▶ [Brief]:
Below are some entries. Copy each line that holds the string "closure".

▼

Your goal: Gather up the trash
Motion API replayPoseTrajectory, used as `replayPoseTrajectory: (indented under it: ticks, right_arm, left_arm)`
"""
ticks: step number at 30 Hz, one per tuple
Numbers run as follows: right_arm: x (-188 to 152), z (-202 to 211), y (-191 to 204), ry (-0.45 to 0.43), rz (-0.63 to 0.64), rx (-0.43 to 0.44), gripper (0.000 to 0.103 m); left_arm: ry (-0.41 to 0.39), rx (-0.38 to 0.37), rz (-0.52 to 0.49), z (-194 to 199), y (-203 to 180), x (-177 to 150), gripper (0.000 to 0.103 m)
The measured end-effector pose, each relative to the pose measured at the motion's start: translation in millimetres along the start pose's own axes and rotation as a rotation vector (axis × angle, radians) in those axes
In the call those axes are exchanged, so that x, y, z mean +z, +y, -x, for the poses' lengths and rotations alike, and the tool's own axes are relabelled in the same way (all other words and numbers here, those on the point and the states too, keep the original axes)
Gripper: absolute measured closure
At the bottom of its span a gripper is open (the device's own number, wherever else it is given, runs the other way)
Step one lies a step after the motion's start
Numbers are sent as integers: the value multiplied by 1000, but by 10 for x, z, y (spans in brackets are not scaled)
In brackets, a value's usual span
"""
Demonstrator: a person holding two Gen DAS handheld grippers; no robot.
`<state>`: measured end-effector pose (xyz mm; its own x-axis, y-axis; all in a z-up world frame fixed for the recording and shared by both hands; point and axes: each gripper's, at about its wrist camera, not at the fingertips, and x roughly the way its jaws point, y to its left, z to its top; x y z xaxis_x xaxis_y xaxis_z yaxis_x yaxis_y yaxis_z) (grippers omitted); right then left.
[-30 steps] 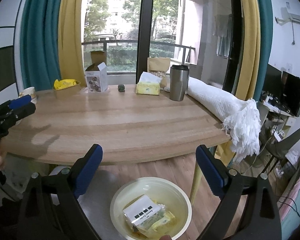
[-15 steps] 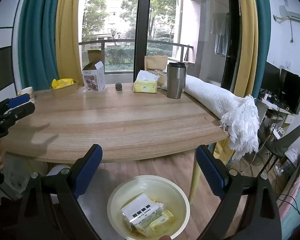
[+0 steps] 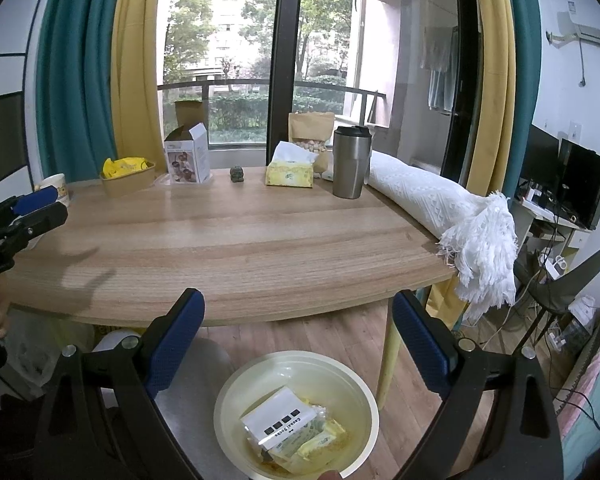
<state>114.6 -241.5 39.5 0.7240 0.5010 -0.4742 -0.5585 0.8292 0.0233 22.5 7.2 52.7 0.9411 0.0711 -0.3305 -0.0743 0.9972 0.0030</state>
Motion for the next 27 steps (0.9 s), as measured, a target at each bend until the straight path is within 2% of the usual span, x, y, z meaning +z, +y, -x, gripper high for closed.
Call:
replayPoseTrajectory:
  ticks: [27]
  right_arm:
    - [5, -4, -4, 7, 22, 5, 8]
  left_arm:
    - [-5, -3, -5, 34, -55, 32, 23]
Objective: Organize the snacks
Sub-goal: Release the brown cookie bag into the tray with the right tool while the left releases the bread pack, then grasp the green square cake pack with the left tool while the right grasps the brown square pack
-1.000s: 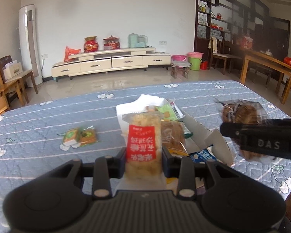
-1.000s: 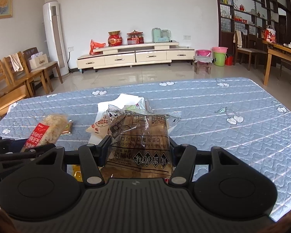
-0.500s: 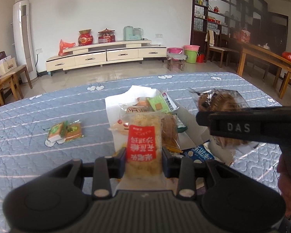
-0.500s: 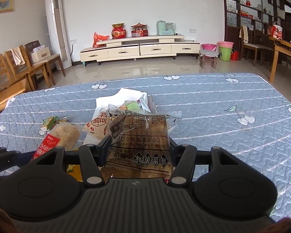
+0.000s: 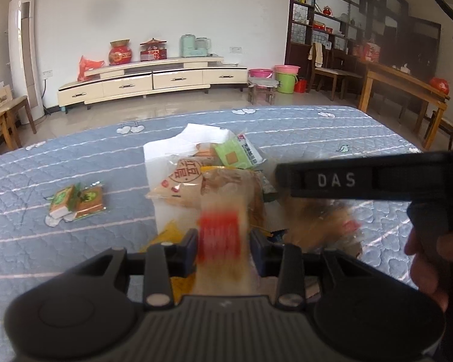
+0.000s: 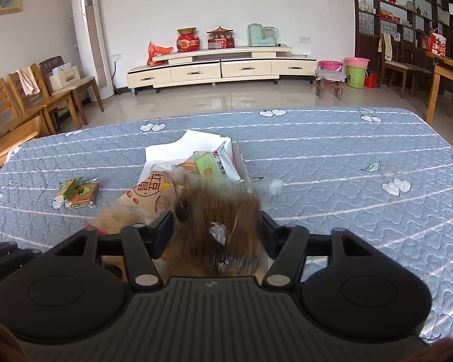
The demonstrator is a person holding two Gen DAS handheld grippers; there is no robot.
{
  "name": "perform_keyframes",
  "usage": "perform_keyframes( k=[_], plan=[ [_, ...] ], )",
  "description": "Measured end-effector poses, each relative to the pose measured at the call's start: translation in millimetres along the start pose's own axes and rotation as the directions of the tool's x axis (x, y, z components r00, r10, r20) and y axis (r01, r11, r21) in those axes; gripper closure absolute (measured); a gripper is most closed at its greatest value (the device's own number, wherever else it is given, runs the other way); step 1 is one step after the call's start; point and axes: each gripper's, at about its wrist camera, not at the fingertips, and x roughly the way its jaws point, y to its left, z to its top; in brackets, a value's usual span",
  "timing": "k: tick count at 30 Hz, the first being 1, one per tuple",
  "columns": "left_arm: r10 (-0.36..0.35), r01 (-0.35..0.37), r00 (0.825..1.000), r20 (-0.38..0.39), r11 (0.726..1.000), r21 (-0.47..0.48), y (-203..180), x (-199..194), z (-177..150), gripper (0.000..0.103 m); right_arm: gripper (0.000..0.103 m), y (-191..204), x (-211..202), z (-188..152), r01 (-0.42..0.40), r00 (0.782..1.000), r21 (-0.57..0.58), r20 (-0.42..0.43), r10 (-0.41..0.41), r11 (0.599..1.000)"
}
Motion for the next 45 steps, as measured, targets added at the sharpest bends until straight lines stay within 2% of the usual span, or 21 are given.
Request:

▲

▶ [Answer area]:
Gripper: absolute measured closure
  "description": "Measured end-effector poses, each relative to the pose measured at the call's start: translation in millimetres along the start pose's own axes and rotation as the directions of the tool's x axis (x, y, z components r00, r10, r20) and y axis (r01, r11, r21) in those axes; gripper closure absolute (measured); a gripper is most closed at its greatest value (the device's own number, wherever else it is given, runs the other way); step 1 is one step after the call's start; point and axes: each gripper's, at about its wrist camera, not at the fingertips, and x roughly the way its jaws point, y to its left, z to its top; in brackets, a value's usual span",

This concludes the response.